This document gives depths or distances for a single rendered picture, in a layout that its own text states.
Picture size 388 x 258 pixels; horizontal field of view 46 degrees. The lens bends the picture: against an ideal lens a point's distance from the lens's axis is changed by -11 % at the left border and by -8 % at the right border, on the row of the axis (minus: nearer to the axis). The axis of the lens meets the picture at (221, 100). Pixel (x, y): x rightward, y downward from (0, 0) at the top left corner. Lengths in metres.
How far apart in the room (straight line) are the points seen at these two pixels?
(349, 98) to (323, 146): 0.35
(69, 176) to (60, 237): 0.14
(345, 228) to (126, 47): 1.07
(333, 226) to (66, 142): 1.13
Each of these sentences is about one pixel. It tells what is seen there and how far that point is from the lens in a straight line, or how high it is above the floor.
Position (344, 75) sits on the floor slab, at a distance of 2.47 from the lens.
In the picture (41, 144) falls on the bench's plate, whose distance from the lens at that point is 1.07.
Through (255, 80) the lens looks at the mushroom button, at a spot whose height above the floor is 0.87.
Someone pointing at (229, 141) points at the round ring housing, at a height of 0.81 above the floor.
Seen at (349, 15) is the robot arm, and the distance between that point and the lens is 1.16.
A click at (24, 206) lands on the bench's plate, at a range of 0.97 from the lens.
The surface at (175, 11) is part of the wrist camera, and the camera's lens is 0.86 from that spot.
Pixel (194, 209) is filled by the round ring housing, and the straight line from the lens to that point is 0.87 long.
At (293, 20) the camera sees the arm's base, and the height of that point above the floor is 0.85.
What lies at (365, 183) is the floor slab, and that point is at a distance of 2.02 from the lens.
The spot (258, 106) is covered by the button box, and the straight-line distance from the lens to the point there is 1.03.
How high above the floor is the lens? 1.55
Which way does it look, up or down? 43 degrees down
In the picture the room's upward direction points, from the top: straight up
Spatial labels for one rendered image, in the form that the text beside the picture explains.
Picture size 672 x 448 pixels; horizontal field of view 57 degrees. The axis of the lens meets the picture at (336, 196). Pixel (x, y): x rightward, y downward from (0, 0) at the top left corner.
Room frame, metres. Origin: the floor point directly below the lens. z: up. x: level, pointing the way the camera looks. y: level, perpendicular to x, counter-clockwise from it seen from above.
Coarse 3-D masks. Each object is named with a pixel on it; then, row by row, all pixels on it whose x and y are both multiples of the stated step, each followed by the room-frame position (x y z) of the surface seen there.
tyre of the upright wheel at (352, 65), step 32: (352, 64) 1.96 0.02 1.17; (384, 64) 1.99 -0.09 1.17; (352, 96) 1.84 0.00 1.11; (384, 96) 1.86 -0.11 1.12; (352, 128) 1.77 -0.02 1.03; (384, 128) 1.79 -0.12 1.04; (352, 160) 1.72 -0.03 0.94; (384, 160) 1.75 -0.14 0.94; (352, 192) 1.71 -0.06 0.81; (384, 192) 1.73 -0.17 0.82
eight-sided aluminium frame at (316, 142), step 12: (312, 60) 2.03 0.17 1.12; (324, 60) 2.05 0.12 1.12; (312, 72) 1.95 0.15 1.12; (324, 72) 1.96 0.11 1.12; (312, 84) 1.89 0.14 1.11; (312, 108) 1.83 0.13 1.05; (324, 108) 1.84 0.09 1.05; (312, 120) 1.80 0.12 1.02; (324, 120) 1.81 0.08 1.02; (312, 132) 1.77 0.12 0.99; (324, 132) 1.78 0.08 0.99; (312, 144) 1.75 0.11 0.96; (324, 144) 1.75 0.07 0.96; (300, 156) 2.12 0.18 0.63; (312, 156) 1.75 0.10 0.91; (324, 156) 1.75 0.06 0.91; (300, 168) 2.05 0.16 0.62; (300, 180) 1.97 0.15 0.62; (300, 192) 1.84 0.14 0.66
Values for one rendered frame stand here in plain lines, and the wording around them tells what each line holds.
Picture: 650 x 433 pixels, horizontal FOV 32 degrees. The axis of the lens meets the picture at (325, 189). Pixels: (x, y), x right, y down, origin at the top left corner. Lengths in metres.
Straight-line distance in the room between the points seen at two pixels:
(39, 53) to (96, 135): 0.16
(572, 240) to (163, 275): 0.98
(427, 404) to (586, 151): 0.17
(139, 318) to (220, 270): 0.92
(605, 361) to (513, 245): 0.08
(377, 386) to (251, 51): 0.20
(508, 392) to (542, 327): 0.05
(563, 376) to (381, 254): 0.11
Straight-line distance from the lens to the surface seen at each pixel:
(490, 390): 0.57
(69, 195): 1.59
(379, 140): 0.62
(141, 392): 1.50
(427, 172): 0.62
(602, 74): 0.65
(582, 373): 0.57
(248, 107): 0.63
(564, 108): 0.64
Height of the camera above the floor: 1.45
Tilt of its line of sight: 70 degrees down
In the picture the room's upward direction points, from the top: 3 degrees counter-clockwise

Problem requirements: Report each line of the records that holds the word "button".

Your response:
Through (255, 80) the lens looks at the mushroom button, at a spot whose height above the floor is 0.87.
The spot (258, 106) is covered by the button box, and the straight-line distance from the lens to the point there is 1.03.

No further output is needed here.